First of all, our task scheduling schedules data stored on different GPUs, so as to make full use of the advantages of NVLink high-speed communication between GPUs. During training, each GPU needs to transmit the feature vector of the sink corresponding to the current edge data because each GPU stores the point feature vector in a segment. Among the 8 V100 GPUs, there are two NVLink high-speed links between some GPUs. We will make full use of these NVLink links to transmit the feature vectors of points, thereby improving the transmission efficiency.

Taking 8 GPUs as an example, we perform a total of 4 rounds of point data interaction. In each round, we first interact with four pairs of GPUs numbered 0 and 1, 2 and 3, 4 and 5, and 6 and 7. After the swap is complete, training is performed on the data within each GPU. Next, the four pairs of GPUs numbered 0 and 4, 1 and 2, 3 and 7, and 5 and 6 are exchanged for point data. After 4 epochs, the graph data in the current time frame will be trained. At the same time, in data exchange, we make full use of 2 NVLink links between GPUs.

图片

 图2. 数据与传输过程进行流水线化处理

Second, our efficient task scheduling pipelines the training on different data blocks as well as the communication on the GPU to hide part of the communication overhead. As shown in Figure 2, we pipeline the training process with the data transfer process. Specifically, we divide the GPU memory into three parts: the first part stores fixed data (neural network parameters and feature vectors of source points), and the second part stores the data required for current neural network training (including edge data and sinks point feature vector), the third part is used for data transmission and storage of the data required for the next training. At the next training time, we swap the data of the second and third parts, similar to the Ping-Pong operation. On this basis, we can overlap the training process and data transfer to increase throughput and improve training performance.

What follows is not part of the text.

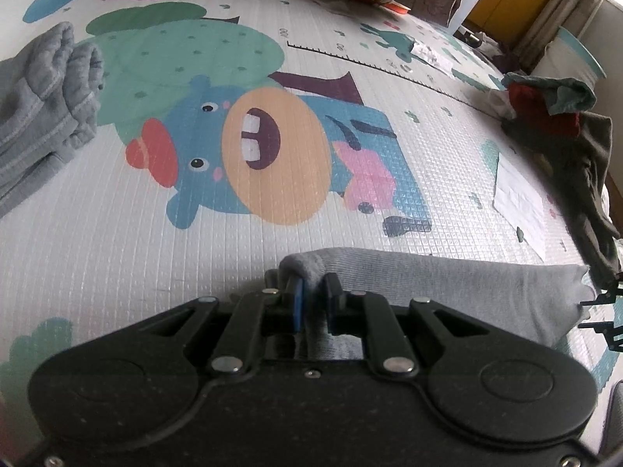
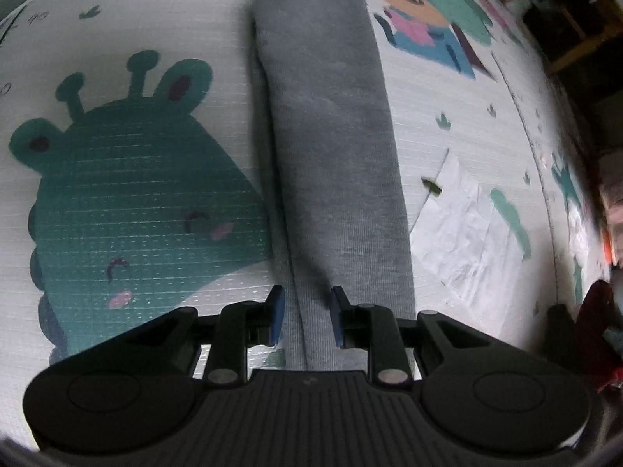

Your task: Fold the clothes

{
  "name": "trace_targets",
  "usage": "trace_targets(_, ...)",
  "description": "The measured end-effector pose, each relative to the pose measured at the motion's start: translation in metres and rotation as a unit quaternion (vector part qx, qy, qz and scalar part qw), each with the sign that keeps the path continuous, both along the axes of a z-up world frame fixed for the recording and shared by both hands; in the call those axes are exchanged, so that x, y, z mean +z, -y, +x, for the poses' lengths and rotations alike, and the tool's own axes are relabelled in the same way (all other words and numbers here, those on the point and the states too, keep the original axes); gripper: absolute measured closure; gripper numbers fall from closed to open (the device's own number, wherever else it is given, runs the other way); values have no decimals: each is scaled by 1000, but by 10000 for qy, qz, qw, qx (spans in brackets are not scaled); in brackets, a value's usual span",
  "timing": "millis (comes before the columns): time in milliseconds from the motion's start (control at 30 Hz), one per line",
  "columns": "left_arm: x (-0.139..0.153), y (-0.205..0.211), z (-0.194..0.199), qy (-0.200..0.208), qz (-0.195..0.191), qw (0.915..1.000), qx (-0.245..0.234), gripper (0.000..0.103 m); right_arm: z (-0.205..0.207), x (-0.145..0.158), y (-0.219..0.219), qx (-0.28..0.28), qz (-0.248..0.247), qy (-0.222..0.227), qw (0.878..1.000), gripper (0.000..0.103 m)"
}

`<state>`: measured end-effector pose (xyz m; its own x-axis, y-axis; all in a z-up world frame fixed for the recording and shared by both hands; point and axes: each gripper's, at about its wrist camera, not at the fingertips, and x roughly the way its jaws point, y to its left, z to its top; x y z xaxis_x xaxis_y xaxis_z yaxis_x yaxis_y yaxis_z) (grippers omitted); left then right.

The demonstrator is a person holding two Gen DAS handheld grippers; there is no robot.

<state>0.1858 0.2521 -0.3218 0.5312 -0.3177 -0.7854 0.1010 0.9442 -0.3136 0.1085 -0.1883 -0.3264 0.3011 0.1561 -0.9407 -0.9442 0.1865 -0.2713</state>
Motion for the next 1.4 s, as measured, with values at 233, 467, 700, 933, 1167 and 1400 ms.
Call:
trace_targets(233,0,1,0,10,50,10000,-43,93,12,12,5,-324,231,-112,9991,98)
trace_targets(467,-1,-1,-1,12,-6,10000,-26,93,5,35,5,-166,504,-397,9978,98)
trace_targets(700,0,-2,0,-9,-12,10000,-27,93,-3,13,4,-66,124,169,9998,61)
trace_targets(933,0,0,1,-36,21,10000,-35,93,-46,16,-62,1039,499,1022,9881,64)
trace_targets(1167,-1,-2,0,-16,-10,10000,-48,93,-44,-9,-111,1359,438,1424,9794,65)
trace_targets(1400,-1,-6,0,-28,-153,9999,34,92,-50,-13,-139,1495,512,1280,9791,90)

To sum up, in view of the high communication overhead between devices in the sequence graph neural network, this paper proposes a locality-aware data partitioning strategy and an efficient task scheduling strategy to reduce the communication overhead during the training of the sequence graph neural network. At the same time, this paper introduces graph sampling in the time series graph neural network to further accelerate the training of the neural network and reduce the communication overhead. Based on the above communication reduction strategy, this paper proposes a sequence graph neural network system T-GCN. Experimental results show that T-GCN achieves an overall performance improvement of up to 7.9 times . In terms of graph sampling performance, the line segment binary search sampling algorithm proposed in this paper can achieve a maximum sampling performance improvement of 38.8 times .


Baihai_IDP
147 声望448 粉丝

IDP是AI训推云平台,旨在为企业和机构提供算力资源、模型构建与模型应用于一体的平台解决方案,帮助企业高效快速构建专属AI及大模型。